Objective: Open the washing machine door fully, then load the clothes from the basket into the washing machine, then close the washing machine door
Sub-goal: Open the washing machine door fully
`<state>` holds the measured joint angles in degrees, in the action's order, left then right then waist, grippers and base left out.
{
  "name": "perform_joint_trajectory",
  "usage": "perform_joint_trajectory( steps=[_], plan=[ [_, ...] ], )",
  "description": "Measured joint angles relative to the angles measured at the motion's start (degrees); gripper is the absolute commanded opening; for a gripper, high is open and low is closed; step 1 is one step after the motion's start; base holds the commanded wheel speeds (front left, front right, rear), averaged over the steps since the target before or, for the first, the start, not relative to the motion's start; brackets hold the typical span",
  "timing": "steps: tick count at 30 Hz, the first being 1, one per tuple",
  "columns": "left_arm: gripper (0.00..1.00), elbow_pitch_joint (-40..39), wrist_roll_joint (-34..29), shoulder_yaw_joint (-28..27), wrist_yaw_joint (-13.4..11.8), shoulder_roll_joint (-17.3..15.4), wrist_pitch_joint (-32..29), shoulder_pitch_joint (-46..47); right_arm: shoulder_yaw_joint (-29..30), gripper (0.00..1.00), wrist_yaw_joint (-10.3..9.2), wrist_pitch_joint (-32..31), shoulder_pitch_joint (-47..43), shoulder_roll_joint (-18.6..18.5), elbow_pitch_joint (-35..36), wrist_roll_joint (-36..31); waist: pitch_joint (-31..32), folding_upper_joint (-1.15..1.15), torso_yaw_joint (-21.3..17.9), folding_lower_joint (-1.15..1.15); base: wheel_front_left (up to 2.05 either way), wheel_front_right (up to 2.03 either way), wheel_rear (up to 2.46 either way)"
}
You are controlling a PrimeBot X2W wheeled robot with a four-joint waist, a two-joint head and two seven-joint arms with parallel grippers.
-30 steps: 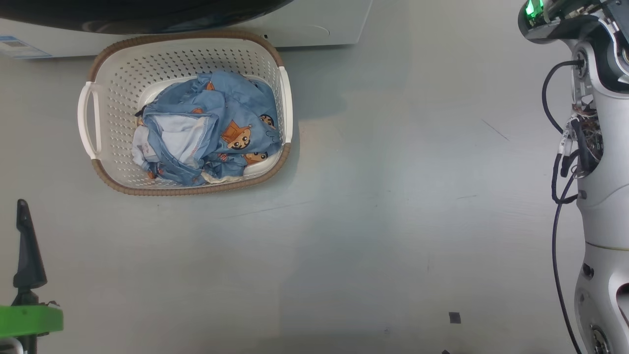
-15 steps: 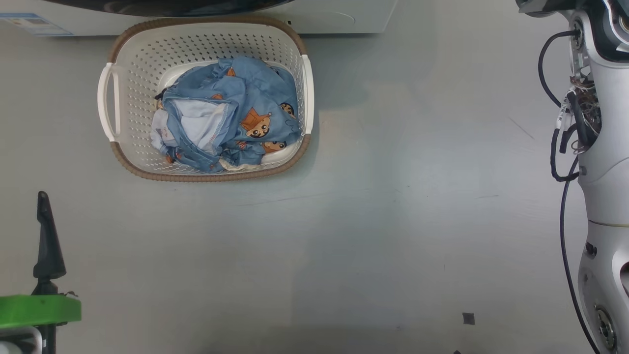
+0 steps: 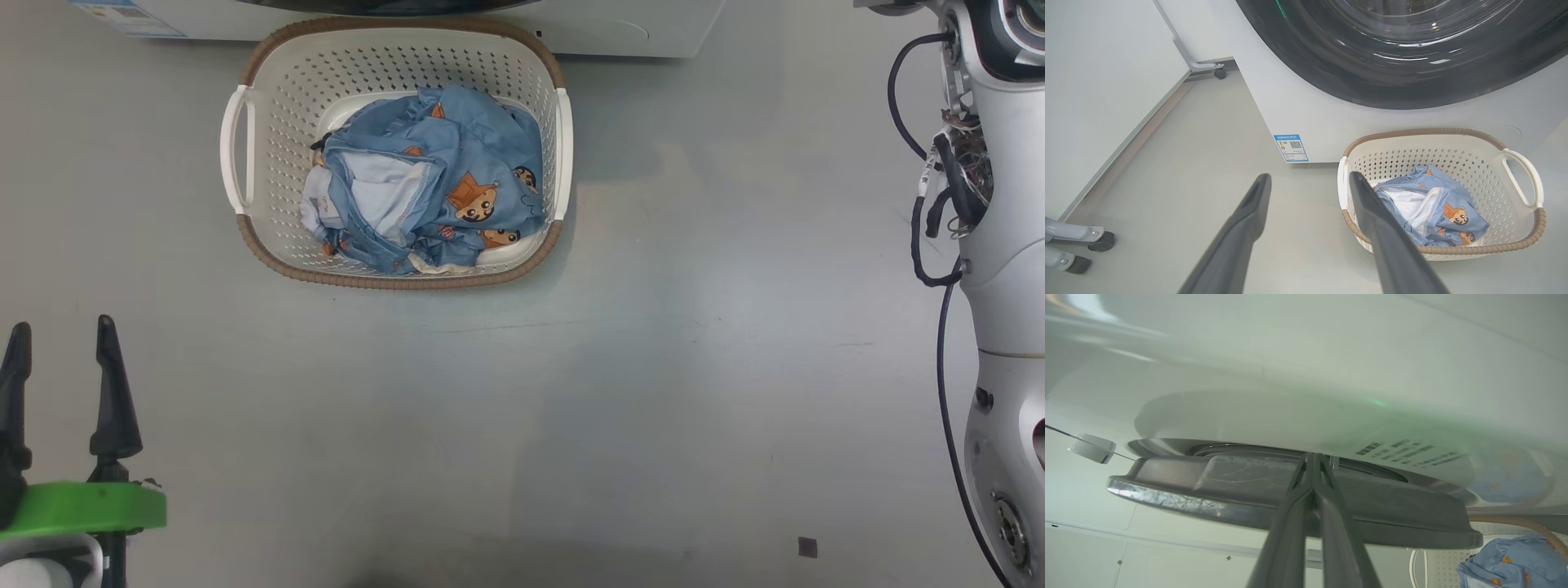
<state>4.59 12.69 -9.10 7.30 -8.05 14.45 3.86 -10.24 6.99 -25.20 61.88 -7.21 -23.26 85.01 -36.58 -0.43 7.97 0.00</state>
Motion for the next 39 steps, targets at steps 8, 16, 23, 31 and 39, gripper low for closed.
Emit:
perform_joint_trajectory(
  steps=[8,16,23,31,39],
  plan=[
    [1.00,0.38,0.00,0.43,0.00,0.46,0.00,0.00,-0.60,0.00,0.00,-0.32,2.08,-0.23,-0.71,-0.01,0.18,0.00,2.33,0.00,0.00,0.00,0.00],
    [1.00,0.53,-0.01,0.56,0.00,0.60,0.00,-0.32,-1.70,0.00,0.00,-0.44,4.15,-0.09,-1.10,-0.01,-0.25,0.00,3.45,0.00,0.00,0.00,0.00],
    [1.00,0.49,-0.01,0.68,0.00,1.21,0.00,-0.35,-2.12,0.00,0.00,-0.45,5.33,-0.12,-1.25,-0.01,-0.53,0.00,3.92,0.00,0.00,0.00,0.00],
    [1.00,0.46,-0.01,0.27,0.00,1.70,0.00,-0.34,-3.58,0.00,0.00,-1.19,6.01,-0.29,-1.51,0.14,-1.00,0.00,4.12,0.00,0.00,0.00,0.00],
    [1.00,0.45,-0.01,-0.34,0.00,1.83,0.00,-0.02,-6.56,0.00,0.00,-3.49,5.86,-0.08,-1.49,0.34,-0.19,0.00,3.20,0.00,0.00,0.00,0.00]
  ],
)
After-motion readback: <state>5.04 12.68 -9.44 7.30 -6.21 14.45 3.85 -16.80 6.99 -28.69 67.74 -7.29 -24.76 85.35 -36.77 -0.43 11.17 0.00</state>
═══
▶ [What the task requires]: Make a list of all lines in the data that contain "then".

▶ [Reply]:
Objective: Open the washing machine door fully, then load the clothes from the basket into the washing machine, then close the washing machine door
`<state>` holds the measured joint angles in degrees, in the action's order, left then right then waist, grippers and base left out.

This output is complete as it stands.